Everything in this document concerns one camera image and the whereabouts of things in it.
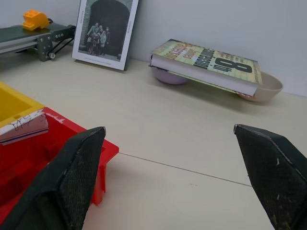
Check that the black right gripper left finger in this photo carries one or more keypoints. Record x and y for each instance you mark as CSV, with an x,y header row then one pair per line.
x,y
60,187

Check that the lavender bowl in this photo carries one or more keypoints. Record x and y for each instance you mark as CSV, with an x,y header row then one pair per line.
x,y
170,77

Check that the yellow plastic bin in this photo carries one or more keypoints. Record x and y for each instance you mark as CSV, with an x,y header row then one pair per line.
x,y
12,105

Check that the red plastic bin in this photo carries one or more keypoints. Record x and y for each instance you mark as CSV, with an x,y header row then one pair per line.
x,y
21,165

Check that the yellow-green paperback book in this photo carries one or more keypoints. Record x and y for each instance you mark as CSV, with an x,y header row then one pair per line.
x,y
211,67

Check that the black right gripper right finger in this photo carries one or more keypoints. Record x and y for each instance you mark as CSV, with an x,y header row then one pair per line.
x,y
271,167

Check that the orange toy brick block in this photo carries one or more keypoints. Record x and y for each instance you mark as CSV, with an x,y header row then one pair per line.
x,y
34,20

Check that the white torn paper label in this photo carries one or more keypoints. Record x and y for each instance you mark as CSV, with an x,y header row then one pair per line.
x,y
22,127

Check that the beige bowl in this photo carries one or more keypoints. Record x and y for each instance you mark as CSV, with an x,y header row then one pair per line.
x,y
268,89

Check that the grey conveyor belt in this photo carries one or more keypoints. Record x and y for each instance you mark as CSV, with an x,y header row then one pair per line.
x,y
31,39

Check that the framed photo picture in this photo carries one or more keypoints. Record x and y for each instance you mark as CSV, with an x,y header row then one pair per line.
x,y
105,31

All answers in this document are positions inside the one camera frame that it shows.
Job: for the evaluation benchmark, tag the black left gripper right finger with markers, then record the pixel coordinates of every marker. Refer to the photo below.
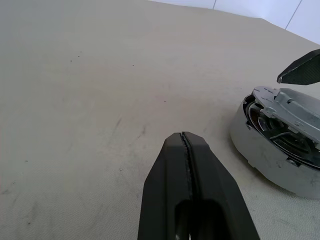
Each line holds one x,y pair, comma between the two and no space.
215,190

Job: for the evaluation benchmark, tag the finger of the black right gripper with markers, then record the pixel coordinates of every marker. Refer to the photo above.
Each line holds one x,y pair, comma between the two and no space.
303,70

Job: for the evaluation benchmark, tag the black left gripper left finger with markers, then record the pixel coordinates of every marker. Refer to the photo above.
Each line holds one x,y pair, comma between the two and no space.
165,190

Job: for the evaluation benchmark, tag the grey round motor housing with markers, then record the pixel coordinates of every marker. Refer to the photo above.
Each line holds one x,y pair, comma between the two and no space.
265,160

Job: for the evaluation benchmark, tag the beige table cover cloth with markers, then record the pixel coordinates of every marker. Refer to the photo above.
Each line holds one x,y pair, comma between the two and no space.
87,112

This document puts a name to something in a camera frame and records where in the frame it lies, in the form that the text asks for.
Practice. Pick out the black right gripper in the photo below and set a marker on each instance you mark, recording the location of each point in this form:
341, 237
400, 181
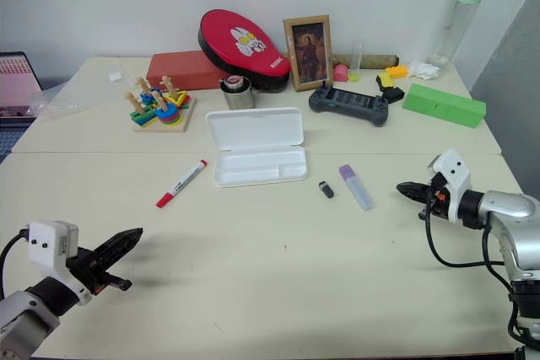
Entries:
439, 206

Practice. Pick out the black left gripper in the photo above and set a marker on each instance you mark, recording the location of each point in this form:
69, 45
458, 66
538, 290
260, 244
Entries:
86, 269

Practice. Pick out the purple capped clear tube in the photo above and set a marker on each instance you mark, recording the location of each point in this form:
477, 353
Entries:
358, 191

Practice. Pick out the red and white marker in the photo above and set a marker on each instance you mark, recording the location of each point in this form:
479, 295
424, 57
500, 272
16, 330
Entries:
181, 184

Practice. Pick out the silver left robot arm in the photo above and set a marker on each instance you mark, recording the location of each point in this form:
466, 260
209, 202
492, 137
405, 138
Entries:
21, 318

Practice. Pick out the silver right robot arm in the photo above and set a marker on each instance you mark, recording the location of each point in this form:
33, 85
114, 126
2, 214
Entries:
506, 208

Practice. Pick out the white plastic case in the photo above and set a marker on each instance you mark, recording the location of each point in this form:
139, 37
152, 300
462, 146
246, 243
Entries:
253, 128

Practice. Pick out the small black rectangular object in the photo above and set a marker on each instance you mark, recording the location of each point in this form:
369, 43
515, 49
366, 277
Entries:
327, 190

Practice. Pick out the green rectangular box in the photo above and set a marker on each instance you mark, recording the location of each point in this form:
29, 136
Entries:
443, 105

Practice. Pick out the dark grey game controller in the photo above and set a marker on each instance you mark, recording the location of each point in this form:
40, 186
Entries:
350, 103

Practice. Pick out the orange-yellow block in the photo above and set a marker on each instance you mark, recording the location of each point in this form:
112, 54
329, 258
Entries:
397, 71

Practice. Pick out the white crumpled cloth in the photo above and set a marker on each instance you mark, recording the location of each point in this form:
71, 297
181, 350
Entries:
424, 69

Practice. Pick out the brown rolled mat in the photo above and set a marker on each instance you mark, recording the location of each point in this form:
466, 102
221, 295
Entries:
379, 60

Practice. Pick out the wooden colourful stacking toy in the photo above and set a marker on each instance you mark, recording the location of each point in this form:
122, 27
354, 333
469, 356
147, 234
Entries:
162, 115

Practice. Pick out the pink small object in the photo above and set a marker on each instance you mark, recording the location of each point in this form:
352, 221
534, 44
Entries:
341, 74

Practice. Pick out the clear tube yellow-green base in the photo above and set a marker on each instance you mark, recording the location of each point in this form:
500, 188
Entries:
355, 65

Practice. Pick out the clear plastic bag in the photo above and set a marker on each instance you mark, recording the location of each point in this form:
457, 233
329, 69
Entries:
55, 103

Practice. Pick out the clear bottle green cap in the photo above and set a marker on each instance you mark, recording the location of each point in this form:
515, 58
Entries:
457, 23

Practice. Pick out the red rectangular box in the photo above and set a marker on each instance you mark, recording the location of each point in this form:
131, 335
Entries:
181, 69

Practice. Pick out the metal cup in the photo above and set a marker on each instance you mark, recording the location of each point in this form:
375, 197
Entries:
238, 98

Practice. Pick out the open laptop pink screen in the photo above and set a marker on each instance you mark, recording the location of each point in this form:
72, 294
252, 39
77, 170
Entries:
17, 82

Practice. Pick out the pink white tape roll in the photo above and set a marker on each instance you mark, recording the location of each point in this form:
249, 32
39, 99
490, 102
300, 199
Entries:
234, 82

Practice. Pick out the red black boxing pad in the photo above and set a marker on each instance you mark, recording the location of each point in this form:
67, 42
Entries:
236, 39

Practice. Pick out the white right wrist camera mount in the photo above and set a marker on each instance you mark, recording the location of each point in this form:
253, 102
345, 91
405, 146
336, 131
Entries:
453, 170

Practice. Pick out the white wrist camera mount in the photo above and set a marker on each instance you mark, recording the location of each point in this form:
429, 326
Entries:
42, 242
453, 170

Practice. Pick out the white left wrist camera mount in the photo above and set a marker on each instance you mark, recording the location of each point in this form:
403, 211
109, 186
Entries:
42, 242

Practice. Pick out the wooden portrait photo frame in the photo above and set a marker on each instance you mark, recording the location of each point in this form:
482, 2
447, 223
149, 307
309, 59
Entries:
308, 52

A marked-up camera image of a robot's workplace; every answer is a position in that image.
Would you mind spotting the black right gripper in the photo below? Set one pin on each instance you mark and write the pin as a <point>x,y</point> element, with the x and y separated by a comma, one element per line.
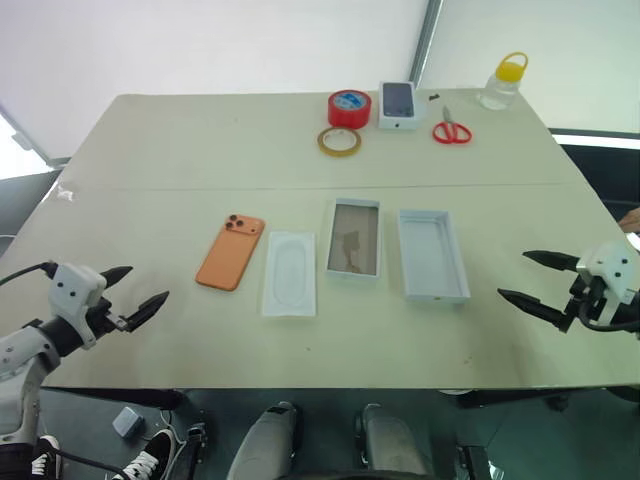
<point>582,302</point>

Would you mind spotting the grey window frame post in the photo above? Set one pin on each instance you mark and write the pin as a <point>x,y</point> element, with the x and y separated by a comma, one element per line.
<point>425,40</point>

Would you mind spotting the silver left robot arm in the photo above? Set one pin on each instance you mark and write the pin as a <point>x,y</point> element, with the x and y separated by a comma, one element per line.
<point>20,360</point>

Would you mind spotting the white phone box lid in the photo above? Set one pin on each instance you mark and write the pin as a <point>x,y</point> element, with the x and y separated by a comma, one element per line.
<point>352,240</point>

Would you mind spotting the black table frame bar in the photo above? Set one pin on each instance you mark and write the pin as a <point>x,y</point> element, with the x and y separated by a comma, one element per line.
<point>500,397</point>

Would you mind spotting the grey slanted frame bar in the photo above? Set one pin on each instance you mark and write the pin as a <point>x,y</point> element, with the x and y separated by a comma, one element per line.
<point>30,145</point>

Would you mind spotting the orange smartphone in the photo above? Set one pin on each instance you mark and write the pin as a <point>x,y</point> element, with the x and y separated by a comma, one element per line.
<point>227,257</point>

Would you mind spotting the white boxed phone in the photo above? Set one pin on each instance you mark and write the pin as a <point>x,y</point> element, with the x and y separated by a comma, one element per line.
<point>398,102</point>

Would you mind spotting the small grey metal block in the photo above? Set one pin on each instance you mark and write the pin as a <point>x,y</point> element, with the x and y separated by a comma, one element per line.
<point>127,422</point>

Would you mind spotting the clear jar with yellow lid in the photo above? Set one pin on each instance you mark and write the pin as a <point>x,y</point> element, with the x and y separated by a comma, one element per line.
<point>500,87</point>

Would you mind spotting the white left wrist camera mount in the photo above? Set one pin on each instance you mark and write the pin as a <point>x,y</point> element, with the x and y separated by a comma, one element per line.
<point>72,295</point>

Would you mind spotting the white plastic insert tray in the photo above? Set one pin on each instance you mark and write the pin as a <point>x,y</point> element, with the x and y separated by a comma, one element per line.
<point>290,275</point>

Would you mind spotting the white phone box base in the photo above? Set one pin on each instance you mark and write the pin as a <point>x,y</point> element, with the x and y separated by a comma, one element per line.
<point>432,255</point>

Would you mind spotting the black and white sneaker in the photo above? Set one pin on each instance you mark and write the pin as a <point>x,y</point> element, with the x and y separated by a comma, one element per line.
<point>46,457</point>
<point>150,457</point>

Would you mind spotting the red tape roll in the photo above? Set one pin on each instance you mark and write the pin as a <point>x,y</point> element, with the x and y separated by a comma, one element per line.
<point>348,112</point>

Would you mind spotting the clear yellowish tape roll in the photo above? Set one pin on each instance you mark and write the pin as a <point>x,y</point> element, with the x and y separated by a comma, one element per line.
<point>322,142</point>

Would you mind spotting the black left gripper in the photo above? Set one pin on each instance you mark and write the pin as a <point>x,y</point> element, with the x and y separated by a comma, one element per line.
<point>105,320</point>

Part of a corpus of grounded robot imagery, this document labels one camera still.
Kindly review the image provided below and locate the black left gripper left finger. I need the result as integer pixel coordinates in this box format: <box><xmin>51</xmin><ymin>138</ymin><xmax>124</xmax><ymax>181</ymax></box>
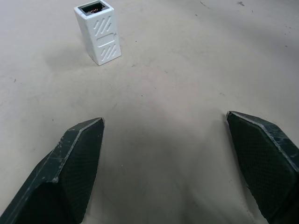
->
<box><xmin>0</xmin><ymin>117</ymin><xmax>106</xmax><ymax>224</ymax></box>

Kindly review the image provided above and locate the white Ethernet coupler block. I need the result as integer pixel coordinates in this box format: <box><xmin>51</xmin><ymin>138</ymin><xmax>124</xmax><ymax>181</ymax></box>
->
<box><xmin>73</xmin><ymin>0</ymin><xmax>122</xmax><ymax>66</ymax></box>

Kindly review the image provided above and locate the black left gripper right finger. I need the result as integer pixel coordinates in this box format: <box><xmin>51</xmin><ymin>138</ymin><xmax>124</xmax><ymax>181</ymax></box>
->
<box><xmin>226</xmin><ymin>111</ymin><xmax>299</xmax><ymax>224</ymax></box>

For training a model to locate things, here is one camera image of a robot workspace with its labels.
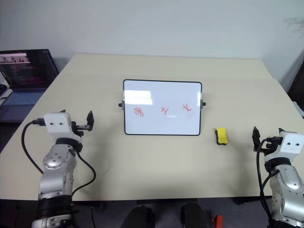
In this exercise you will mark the open blue laptop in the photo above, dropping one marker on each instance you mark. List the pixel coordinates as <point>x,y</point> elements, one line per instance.
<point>23,71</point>

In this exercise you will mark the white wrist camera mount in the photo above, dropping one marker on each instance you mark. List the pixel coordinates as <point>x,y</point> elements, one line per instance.
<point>57,124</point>
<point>291,145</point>

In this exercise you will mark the small black-framed whiteboard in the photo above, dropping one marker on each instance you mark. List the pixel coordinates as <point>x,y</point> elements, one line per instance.
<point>161,99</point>

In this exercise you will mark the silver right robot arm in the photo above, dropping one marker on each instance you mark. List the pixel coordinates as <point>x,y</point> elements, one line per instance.
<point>288,190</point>

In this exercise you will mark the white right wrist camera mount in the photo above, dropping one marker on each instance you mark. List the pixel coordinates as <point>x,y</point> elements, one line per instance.
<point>291,145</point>

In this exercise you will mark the yellow and black eraser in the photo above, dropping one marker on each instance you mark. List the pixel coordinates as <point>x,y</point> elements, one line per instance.
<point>222,135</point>

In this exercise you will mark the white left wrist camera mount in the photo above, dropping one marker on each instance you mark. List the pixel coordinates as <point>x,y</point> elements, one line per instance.
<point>57,124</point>

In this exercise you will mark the small red object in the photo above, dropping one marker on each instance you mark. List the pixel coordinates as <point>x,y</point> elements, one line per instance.
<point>217,221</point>

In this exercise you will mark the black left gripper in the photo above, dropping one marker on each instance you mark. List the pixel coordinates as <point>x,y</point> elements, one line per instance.
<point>80,128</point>

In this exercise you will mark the dark rounded shape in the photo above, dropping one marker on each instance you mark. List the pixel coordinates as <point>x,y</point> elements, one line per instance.
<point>139,217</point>
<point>194,215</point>

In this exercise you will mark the black object beside laptop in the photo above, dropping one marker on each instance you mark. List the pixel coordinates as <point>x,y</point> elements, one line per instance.
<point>2,89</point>

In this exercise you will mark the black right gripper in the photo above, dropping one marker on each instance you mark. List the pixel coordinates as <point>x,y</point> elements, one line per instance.
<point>273,142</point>

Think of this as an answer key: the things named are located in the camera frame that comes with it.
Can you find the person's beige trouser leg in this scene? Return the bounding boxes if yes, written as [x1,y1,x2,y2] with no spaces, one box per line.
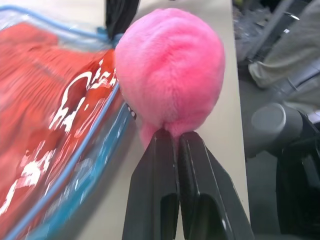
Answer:
[248,0,320,111]

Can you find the black robot body part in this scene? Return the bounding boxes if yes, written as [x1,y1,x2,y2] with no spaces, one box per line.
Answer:
[276,109,320,240]

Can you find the orange cloth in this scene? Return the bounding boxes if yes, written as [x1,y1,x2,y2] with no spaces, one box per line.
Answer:
[0,21,120,240]

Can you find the pink fluffy pom-pom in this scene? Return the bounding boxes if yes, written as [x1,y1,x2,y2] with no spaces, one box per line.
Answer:
[114,7,227,149]

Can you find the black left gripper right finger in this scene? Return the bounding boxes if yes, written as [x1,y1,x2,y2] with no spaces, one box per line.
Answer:
[178,131,255,240]

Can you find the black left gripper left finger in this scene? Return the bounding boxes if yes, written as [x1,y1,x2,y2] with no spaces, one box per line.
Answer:
[121,130,180,240]

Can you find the clear plastic pouch blue trim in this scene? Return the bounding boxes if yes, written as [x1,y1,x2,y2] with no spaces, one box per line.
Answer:
[0,5,138,240]

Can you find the grey cylindrical robot joint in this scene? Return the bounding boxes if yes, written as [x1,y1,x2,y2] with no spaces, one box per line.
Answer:
[243,103,305,159]

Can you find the black white bead chain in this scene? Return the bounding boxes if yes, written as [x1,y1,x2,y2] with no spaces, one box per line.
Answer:
[125,102,138,121]

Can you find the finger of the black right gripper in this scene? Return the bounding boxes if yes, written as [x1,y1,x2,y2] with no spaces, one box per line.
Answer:
[104,0,140,39]

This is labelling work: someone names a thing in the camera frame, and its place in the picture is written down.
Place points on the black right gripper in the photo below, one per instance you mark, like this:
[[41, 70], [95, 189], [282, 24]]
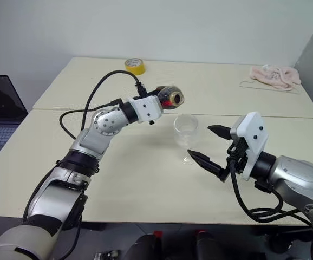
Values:
[[237, 154]]

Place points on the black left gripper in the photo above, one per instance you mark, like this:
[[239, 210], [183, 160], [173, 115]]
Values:
[[151, 122]]

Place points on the dark drink bottle red label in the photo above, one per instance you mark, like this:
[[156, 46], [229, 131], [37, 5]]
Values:
[[167, 103]]

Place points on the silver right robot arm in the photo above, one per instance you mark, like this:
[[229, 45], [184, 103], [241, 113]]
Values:
[[294, 173]]

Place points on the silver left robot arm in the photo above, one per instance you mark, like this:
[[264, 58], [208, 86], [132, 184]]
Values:
[[102, 132]]

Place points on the clear wine glass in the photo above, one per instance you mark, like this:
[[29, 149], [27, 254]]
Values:
[[186, 135]]

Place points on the yellow tape roll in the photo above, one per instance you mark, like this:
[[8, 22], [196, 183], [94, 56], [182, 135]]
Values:
[[136, 69]]

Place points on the pink cloth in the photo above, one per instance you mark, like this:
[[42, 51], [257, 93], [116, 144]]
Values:
[[275, 78]]

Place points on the dark laptop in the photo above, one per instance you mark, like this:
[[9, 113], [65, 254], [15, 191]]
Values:
[[2, 105]]

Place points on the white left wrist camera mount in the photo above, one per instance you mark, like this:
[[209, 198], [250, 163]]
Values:
[[147, 108]]

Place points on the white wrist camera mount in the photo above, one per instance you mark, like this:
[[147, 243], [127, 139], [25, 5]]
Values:
[[254, 135], [147, 108]]

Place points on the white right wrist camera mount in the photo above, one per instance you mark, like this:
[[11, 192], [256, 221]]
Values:
[[254, 135]]

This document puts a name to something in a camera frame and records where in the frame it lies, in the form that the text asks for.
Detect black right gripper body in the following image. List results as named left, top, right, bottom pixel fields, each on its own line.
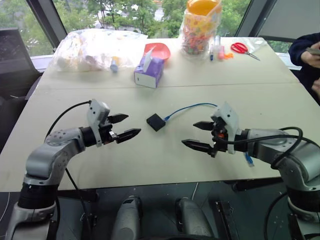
--------------------
§ WHAT IS NEEDED: Whenever "wooden" shows up in a line of the listing, copy that whole line.

§ SOLUTION BELOW:
Practice. Pick out the wooden colourful stacking toy in the photo above and set a marker on each instance you mark, recording the location of each point in this form:
Practice. Pick out the wooden portrait photo frame in the photo above and set a marker on each instance you mark, recording the location of each point in this form:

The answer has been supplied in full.